My husband, with whom I celebrated another year of marriage and companionship, is by far on the top of my list of people to be grateful for. He’s the reason you even know me. He is my strongest supporter, my dearest friend, and really just an all around awesome guy. He and my kids have made this year a really, really fun one.

Oh man, my kids. Ok. Well. Love them. A lot. The 12 year old flourished this year. Somehow managed to be taller than me. The 3 and 4 year old. Pure terror. Yup. Others say that they are not. But they are. They have however, also gotten smarter, more articulate. This year they both learned to go potty and drink successfully out of normal cups and glasses and have learned to not run around like wild monkeys at restaurants. Happy and healthy, they make for awesome tax deductions and great stories, and quite a fun and interesting life.

My friends…wow. How blessed am I to have made such amazing new friendships this year. What’s even more amazing is that a lot of those friendships are with girls/women/chicks…and to boot, other Moms. Because honestly, I have not always been the mom/chick/women/girl’s friend type of person…but maybe, now, I kinda sorta am…or better yet, maybe there are way more cooler moms/chicks/women/girl’s out there than I ever noticed before…and they want to be friends with me…which makes me feel special. And the dads/guys/dudes…well, for some amazing reason, they’re all hot…and funny, and smart, and down to earth…which means that at any given moment, I could be surrounded by a bunch of really hot dads/guys/dudes…kinda like in  high school. What girl doesn’t like that deal?

My blog. Wow. Biggie. Still amazed that people read it…and super flattered that they keep coming back for more. Thanks. Really. It’s an awesome ride and I am glad you are joining me on it. To all who read it, connect with me through it, and want to work with me because of it: Thank you! You have really made this year surreal and incredible for us!

Last, but certainly not least, my home, my town, NYC. What can I say that I haven’t already?  I love you. You make me feel the most grounded I’ve ever been in my life. I love everything about you…even when I don’t. People are always asking me why and how a family as large as mine doesn’t just move to the burbs, where life promises to be easier and better and less expensive…and yeah, it’s tempting at times. But you are who I am…and where I belong.

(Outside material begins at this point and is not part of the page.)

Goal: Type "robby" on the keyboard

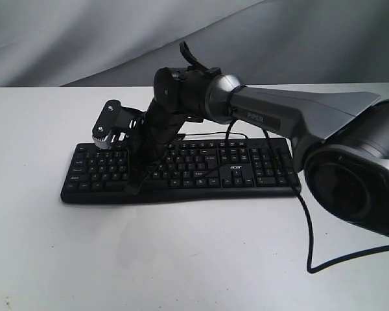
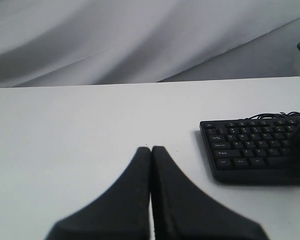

So here it is, another new year.  I hope that you find content in who you have been and the life you lead enough to not want to change too much next year, but I also wish you happiness, health, and much success in the many things you’ve yet to accomplish. May any unaccomplished dreams, or developed new ones find their way into your reality this year and may your days be full of Adventures!

Happy New Year Everyone!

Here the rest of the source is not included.